-- YOUR ASSIGNMENT --
What lines below include the word "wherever"? Copy each one.
--- GIVEN RECORDS Enclosed Below ---
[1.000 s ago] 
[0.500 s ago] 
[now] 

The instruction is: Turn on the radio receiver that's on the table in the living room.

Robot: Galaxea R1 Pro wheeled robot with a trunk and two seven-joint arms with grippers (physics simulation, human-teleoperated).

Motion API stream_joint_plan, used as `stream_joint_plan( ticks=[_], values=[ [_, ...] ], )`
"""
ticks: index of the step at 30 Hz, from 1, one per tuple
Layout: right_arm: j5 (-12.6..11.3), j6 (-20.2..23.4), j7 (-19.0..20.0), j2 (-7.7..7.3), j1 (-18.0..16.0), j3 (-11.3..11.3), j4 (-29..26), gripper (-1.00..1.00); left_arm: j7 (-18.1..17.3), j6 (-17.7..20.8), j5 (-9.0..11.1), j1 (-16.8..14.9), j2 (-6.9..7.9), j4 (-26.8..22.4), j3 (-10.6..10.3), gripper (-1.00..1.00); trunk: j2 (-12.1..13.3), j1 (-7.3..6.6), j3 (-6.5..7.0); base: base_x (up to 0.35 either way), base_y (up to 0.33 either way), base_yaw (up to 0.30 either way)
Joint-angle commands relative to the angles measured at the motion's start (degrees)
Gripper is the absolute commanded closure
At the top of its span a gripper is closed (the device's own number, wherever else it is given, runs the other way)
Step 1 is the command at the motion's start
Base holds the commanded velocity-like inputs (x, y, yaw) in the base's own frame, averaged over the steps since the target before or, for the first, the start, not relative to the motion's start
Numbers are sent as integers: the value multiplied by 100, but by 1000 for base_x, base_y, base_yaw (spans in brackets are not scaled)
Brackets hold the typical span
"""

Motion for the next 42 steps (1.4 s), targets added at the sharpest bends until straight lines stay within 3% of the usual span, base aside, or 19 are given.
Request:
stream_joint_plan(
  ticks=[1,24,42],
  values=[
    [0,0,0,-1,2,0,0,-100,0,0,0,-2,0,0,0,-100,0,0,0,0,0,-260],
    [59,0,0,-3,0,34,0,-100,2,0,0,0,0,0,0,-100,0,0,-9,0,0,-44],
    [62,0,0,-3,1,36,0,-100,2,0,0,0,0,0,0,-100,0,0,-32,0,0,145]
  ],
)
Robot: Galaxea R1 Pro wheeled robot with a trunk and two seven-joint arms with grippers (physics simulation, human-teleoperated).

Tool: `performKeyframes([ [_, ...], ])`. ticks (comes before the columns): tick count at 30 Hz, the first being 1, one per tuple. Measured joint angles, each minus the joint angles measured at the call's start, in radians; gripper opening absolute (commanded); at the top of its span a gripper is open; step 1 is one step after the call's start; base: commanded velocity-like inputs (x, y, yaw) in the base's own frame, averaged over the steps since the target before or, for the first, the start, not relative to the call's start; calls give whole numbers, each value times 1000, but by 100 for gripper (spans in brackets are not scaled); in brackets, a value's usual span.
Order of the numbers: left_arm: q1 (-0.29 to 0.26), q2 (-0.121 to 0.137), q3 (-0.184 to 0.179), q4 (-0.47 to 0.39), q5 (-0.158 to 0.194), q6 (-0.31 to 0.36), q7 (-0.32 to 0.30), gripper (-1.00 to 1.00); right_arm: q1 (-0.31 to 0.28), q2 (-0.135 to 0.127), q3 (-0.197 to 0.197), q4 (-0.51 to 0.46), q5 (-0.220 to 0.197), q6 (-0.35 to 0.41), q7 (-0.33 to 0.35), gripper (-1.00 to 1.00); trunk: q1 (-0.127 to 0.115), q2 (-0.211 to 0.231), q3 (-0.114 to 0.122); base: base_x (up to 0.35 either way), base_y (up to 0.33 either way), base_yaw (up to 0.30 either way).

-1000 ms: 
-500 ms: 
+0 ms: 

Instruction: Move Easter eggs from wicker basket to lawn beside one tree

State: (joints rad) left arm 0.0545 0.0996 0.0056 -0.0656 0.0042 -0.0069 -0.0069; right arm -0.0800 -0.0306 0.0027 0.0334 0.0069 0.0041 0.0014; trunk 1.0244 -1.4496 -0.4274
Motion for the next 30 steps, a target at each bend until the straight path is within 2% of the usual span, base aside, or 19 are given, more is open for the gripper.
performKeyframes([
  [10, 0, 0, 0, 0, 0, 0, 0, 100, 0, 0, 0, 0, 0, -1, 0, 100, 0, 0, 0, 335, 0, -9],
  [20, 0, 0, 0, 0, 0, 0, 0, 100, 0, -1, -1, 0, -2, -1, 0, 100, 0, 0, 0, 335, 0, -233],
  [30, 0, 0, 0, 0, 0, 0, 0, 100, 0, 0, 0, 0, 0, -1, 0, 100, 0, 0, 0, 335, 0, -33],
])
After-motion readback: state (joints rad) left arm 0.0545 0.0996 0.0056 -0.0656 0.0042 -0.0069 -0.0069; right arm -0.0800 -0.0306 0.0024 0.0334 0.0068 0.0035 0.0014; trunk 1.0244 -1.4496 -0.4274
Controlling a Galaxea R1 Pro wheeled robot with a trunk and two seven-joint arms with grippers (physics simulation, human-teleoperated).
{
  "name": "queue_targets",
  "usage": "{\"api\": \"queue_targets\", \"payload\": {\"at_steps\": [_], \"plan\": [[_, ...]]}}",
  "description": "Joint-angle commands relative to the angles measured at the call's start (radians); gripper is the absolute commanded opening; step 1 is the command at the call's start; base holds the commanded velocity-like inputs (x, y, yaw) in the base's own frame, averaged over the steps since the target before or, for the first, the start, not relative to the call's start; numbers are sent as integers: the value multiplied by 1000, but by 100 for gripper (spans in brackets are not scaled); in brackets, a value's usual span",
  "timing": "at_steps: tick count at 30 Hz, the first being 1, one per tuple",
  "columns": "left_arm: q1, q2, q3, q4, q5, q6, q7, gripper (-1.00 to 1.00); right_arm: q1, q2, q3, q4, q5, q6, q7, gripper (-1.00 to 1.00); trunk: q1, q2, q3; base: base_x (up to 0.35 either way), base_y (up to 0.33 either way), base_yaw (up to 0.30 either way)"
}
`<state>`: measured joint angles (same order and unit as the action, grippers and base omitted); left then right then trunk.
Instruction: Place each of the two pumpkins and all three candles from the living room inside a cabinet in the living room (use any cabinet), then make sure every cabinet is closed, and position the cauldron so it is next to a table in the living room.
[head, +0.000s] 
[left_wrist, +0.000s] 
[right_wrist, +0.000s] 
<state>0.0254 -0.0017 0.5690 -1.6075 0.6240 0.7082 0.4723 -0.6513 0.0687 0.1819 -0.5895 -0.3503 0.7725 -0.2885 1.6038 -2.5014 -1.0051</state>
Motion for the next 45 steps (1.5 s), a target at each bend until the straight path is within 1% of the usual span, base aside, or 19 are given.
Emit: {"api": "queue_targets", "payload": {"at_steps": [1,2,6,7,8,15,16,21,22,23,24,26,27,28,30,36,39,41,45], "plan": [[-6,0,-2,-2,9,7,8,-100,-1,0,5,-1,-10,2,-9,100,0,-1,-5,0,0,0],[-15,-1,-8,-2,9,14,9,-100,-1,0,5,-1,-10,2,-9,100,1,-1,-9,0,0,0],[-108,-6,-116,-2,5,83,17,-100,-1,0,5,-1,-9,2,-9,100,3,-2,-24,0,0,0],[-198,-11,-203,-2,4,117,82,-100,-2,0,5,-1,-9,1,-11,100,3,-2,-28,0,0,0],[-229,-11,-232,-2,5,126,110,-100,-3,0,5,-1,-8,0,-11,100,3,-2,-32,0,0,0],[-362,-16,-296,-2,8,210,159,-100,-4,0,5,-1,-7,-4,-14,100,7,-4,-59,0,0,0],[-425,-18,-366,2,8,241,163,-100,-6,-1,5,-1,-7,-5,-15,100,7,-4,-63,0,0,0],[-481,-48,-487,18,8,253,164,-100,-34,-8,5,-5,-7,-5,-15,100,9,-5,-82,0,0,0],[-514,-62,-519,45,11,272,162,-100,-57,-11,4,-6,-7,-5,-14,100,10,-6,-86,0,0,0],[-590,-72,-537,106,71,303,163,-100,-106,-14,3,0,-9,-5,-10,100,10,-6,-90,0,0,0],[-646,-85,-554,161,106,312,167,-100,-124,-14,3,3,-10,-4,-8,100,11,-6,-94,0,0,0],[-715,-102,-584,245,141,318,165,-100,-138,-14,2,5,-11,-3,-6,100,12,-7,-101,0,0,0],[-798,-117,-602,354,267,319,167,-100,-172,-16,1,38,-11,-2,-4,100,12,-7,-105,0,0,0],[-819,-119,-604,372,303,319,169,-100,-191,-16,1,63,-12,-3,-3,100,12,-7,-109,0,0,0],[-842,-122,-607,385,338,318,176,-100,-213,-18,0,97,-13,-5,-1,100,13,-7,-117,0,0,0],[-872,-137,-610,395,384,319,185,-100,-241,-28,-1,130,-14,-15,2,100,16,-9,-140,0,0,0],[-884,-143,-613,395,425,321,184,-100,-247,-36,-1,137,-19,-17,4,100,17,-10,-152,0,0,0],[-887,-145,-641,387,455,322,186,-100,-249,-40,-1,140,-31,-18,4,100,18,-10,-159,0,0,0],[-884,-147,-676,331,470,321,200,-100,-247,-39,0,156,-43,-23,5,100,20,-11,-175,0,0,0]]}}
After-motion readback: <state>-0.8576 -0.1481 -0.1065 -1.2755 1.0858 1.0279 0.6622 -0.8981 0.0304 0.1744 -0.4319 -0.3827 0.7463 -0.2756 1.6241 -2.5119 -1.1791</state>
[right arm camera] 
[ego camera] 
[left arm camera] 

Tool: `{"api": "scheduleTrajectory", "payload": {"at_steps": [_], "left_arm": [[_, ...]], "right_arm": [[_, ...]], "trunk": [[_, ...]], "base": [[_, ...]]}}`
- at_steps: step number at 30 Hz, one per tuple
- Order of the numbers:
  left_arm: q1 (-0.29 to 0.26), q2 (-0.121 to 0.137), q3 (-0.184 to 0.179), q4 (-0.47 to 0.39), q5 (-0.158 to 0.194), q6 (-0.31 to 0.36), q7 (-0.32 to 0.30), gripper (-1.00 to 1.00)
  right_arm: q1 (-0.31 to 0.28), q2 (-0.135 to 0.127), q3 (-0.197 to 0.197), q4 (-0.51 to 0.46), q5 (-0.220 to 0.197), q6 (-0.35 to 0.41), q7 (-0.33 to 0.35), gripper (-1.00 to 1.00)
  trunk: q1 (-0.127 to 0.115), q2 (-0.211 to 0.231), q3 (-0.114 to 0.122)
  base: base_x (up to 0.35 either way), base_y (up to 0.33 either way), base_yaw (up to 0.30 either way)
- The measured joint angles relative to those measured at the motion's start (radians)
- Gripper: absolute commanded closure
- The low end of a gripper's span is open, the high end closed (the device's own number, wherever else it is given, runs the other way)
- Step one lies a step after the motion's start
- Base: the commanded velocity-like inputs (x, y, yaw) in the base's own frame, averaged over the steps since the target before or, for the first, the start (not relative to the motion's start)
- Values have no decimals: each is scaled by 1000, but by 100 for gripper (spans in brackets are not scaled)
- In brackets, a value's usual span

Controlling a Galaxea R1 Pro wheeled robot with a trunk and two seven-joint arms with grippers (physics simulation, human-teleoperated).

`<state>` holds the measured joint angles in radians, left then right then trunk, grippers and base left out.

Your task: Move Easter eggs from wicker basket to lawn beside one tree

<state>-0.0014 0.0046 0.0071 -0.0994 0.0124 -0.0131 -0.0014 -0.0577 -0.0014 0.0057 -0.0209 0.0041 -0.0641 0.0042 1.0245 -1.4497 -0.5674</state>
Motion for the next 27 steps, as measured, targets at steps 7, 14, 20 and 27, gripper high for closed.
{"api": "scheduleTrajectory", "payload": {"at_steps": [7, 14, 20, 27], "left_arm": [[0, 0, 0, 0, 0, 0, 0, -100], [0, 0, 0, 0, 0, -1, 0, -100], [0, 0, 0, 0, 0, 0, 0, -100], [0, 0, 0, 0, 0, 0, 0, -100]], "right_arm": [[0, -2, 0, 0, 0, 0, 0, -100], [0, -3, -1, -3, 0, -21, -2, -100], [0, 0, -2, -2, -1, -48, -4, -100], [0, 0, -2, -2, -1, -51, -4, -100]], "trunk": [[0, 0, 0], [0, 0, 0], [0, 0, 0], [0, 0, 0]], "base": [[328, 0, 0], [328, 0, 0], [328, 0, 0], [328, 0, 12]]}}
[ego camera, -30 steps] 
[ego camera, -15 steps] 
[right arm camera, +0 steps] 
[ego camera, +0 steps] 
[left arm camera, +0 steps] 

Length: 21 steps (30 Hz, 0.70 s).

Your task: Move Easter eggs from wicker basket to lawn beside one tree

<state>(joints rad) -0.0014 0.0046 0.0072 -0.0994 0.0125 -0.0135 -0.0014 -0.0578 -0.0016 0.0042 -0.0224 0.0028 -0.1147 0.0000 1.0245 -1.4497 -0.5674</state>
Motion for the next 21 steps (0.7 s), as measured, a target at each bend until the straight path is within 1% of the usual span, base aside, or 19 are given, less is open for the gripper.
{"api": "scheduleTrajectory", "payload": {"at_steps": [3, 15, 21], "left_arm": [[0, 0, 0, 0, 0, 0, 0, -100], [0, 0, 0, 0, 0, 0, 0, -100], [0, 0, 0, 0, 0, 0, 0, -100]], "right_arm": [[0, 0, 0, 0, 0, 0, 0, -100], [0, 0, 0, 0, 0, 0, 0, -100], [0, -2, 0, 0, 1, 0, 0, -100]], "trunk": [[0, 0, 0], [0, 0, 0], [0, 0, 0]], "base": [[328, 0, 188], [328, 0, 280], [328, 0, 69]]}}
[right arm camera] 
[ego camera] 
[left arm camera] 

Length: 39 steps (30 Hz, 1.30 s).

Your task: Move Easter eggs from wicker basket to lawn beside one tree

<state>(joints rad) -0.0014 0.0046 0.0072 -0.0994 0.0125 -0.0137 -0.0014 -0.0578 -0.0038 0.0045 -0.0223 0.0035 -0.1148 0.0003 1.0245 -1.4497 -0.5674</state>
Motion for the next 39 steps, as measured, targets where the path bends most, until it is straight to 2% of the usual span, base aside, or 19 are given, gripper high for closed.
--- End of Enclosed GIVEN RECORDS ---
-- WRITTEN SOLUTION --
At the top of its span a gripper is closed (the device's own number, wherever else it is given, runs the other way)
- The low end of a gripper's span is open, the high end closed (the device's own number, wherever else it is given, runs the other way)

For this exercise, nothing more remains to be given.